Absolutely!! The mentality in the Forest Service, particularly in Region 1 (ID, MT, ND) is that Wilderness is their #1 goal. Ever talk to a Forest Service Recreation Officer off-record?


----------



## CactusJackSlade (Apr 11, 2006)

lml427 said:


> A well written response from IMBA worth reading.
> 
> https://www.imba.com/blog/questions-bikes-wilderness


What a joke... it may be "well written" but still just a pacification letter at best.

*My biggest problem with IMBA is not only did they not just stand aside.... they STOOD UP AND OPPOSED IT*. They could have easily just stood aside and let it play out with the others like STC take action.

IMO this is more likely about control - if IMBA does not feel they can control something, oppose it. BAD POSITION TO TAKE.


----------



## CactusJackSlade (Apr 11, 2006)

anustart said:


> Yes. Yes, they do. They have for the last 40 years. Keep wild spaces wild.

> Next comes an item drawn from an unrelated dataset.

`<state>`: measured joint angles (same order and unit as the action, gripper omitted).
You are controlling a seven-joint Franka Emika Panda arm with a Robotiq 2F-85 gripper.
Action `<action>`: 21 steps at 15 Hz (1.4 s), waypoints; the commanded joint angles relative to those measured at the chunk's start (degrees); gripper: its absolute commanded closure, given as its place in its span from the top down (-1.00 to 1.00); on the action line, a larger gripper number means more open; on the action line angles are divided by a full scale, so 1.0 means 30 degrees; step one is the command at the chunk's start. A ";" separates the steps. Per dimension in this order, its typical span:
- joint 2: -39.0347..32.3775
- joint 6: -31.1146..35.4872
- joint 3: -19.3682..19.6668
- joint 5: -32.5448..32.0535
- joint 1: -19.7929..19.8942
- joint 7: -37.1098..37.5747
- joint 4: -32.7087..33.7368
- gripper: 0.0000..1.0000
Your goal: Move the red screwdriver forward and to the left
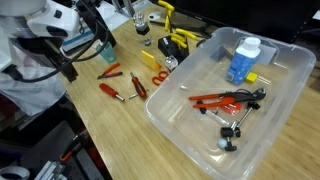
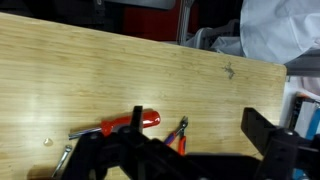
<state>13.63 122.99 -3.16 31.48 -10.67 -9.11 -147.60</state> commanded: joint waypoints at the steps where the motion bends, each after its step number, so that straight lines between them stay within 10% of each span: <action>1: -0.0195 0.0050 -0.0175 0.0152 0.0176 -0.0104 0.0060 1.00; 21: -0.4396 0.2647 -0.0359 0.3477 0.0902 0.4964 0.0466 1.00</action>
<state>0.42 131.02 -3.16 41.99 -9.09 5.75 -146.23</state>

...so they can hunt and kill wild game


----------



## _CJ (May 1, 2014)

LetsBeHonest said:


> Petition IMBA to Not Lobby Against Mountain Bikes in Wilderness!
> https://www.change.org/p/board-imba...t-lobby-against-mountain-biking-in-wilderness


Up to 4500 signatures already. Going to be hard for IMBA to ignore.

.


----------



## Empty_Beer (Dec 19, 2007)

_CJ said:


> Up to 4500 signatures already. Going to be hard for IMBA to ignore.


"We serve our membership. We don't know if any of those signatures are from members." -IMBA


----------



## Oh My Sack! (Aug 21, 2006)

Our local group, an IMBA charter, had our monthly board meeting last night. We had a drop in memberships of 10% due to cyclical membership expirations. It will be VERY interesting to see how the following months adjust.


----------



## _CJ (May 1, 2014)

Empty_Beer said:


> "We serve our membership. We don't know if any of those signatures are from members." -IMBA


and what do their members think? Haven't seen any attempt by them to gain a consensus there, but if you look at their facebook page, support of their position seems to be hoovering around 1%.

.


----------



## Klainmeister (Apr 14, 2012)

This is about the worse PR disaster I have seen in a while for an organization the size of IMBA.


----------



## gerryl (Aug 10, 2014)

My local IMBA chapter will be getting a donation vs. my annual IMBA membership dues. Too bad IMBA crashed and burned on this one (the political trail was too technical for their skill level).

Support the petition at 
https://www.change.org/p/board-imba..._campaign=share_petition&utm_term=autopublish


----------



## LetsBeHonest (Nov 28, 2017)

Over 7,300 signatures as of Jan. 14! Not to worry, IMBA and their self-elected board of directors, aka good ol' boys club, will ignore the petition AND mounting membership cancellations AND chapters leaving.


----------



## _CJ (May 1, 2014)

LetsBeHonest said:


> Over 7,300 signatures as of Jan. 14! Not to worry, IMBA and their self-elected board of directors, aka good ol' boys club, will ignore the petition AND mounting membership cancellations AND chapters leaving.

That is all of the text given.